**WHAT IS BEING ASKED**
Starting at the first line of the data, print each line verbatim up to and including the line bearing "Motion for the", omitting pictures.

**DATA PROVIDED**
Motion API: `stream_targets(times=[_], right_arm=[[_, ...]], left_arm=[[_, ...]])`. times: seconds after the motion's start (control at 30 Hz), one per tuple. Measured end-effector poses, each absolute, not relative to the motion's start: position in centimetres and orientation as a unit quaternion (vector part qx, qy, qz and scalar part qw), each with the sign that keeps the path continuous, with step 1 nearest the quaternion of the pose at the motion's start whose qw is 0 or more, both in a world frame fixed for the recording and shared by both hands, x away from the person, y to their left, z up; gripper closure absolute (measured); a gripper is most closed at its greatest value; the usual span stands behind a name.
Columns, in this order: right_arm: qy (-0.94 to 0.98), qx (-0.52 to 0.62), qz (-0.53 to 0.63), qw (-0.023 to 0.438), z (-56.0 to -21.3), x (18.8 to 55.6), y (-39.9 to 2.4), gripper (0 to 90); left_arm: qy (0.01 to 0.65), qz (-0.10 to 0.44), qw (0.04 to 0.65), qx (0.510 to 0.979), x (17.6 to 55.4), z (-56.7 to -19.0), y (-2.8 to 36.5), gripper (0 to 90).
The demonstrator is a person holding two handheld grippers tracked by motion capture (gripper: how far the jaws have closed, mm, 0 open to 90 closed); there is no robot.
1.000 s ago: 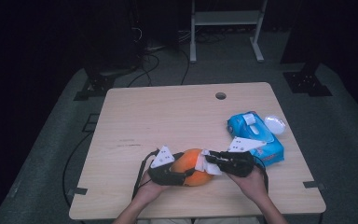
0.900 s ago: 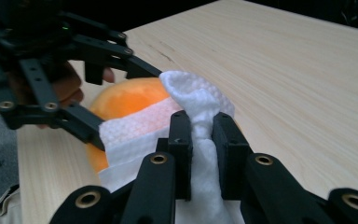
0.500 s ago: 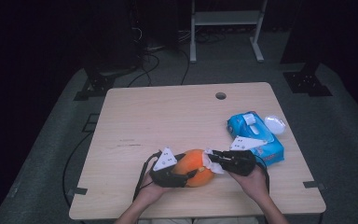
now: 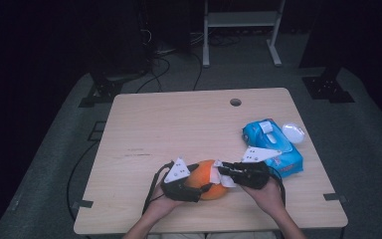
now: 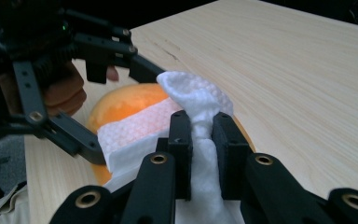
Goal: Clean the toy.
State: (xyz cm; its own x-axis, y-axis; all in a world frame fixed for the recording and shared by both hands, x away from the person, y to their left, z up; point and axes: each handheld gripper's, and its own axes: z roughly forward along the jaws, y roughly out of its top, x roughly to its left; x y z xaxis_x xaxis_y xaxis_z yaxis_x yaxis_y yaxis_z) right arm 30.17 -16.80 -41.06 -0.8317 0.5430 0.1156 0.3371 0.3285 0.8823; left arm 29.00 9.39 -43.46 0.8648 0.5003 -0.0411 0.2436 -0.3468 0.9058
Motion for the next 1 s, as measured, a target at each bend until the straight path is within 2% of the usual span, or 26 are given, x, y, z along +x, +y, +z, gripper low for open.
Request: stream_targets(times=[0.13, 0.27, 0.37, 0.5, 0.7, 0.77, 0.83, 0.87, 0.93, 1.0], right_arm=[[0.811, 0.277, 0.506, 0.101, -41.3, 30.4, -17.3, 78.3], [0.81, 0.283, 0.505, 0.099, -41.4, 30.6, -17.7, 78.3], [0.81, 0.285, 0.503, 0.101, -41.3, 30.5, -17.5, 78.3], [0.804, 0.277, 0.514, 0.106, -40.8, 30.0, -17.1, 78.3], [0.797, 0.252, 0.535, 0.118, -39.5, 29.1, -16.3, 78.2], [0.8, 0.249, 0.532, 0.124, -39.4, 29.0, -16.0, 78.3], [0.802, 0.252, 0.527, 0.123, -39.7, 29.2, -16.1, 78.3], [0.804, 0.253, 0.524, 0.123, -39.9, 29.3, -16.2, 78.4], [0.811, 0.256, 0.511, 0.125, -40.4, 29.5, -16.2, 78.4], [0.812, 0.263, 0.506, 0.125, -40.6, 29.8, -16.5, 78.4]], left_arm=[[0.257, 0.104, 0.52, 0.808, 29.4, -43.7, 9.8, 8.5], [0.264, 0.087, 0.52, 0.808, 29.7, -43.9, 9.9, 8.4], [0.253, 0.099, 0.516, 0.812, 29.4, -43.8, 10.0, 22.1], [0.231, 0.131, 0.516, 0.814, 29.2, -43.3, 10.0, 35.1], [0.179, 0.199, 0.503, 0.822, 28.4, -42.4, 9.1, 41.7], [0.179, 0.199, 0.501, 0.823, 28.3, -42.5, 9.0, 41.4], [0.179, 0.191, 0.501, 0.825, 28.5, -42.7, 9.1, 39.6], [0.186, 0.183, 0.502, 0.824, 28.6, -42.8, 9.2, 35.7], [0.218, 0.156, 0.512, 0.816, 29.1, -43.0, 9.4, 20.7], [0.247, 0.14, 0.509, 0.812, 29.4, -43.3, 9.7, 9.5]])
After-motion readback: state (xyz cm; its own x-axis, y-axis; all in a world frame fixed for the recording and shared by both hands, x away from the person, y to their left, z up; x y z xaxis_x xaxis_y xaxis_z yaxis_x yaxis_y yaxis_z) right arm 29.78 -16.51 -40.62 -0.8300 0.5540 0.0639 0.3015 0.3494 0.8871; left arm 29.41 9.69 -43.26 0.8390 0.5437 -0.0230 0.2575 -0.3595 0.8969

**TASK OUTPUT**
Motion API: `stream_targets(times=[_], right_arm=[[_, ...]], left_arm=[[_, ...]])`. times: seconds after the motion's start (control at 30 Hz), one per tuple. Measured end-effector poses, each absolute, not relative to the motion's start: position in centimetres and orientation as a unit quaternion (vector part qx, qy, qz and scalar part qw), each with the sign that keeps the path continuous, with step 1 nearest the quaternion of the pose at the motion's start whose qw is 0 or more, both in a world frame fixed for the recording and shared by both hands, x away from the person, y to their left, z up; gripper closure absolute (measured); a gripper is most closed at its greatest value; the usual span stands behind a name.
Columns, in this order: right_arm: qy (-0.94 to 0.98), qx (-0.52 to 0.62), qz (-0.53 to 0.63), qw (-0.023 to 0.438), z (-56.0 to -21.3), x (18.8 to 55.6), y (-39.9 to 2.4), gripper (0 to 90); left_arm: qy (0.01 to 0.65), qz (-0.10 to 0.44), qw (0.04 to 0.65), qx (0.510 to 0.979), x (17.6 to 55.4), z (-56.7 to -19.0), y (-2.8 to 36.5), gripper (0 to 90).
The demonstrator is a person holding two handheld grippers tracked by motion capture (gripper: how far the jaws have closed, mm, 0 open to 90 closed); there is no robot.
1.000 s ago: 
0.900 s ago: 
0.500 s ago: 
now: 
now: 
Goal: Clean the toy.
State: (xyz cm; its own x-axis, y-axis; all in a world frame fixed for the recording and shared by both hands, x away from the person, y to their left, z up; point and axes: each handheld gripper's, and its own axes: z roughly forward along the jaws, y roughly out of its top, x roughly to its left; x y z xaxis_x xaxis_y xaxis_z yaxis_x yaxis_y yaxis_z) right arm 30.17 -16.80 -41.06 -0.8317 0.5430 0.1156 0.3371 0.3285 0.8823; left arm 29.00 9.39 -43.46 0.8648 0.5003 -0.0411 0.2436 -0.3468 0.9058
Motion for the next 1 s, as measured, a target at each bend until the straight path is within 2% of the usual span, or 26 are given, x, y, z along +x, +y, +z, gripper low for open.

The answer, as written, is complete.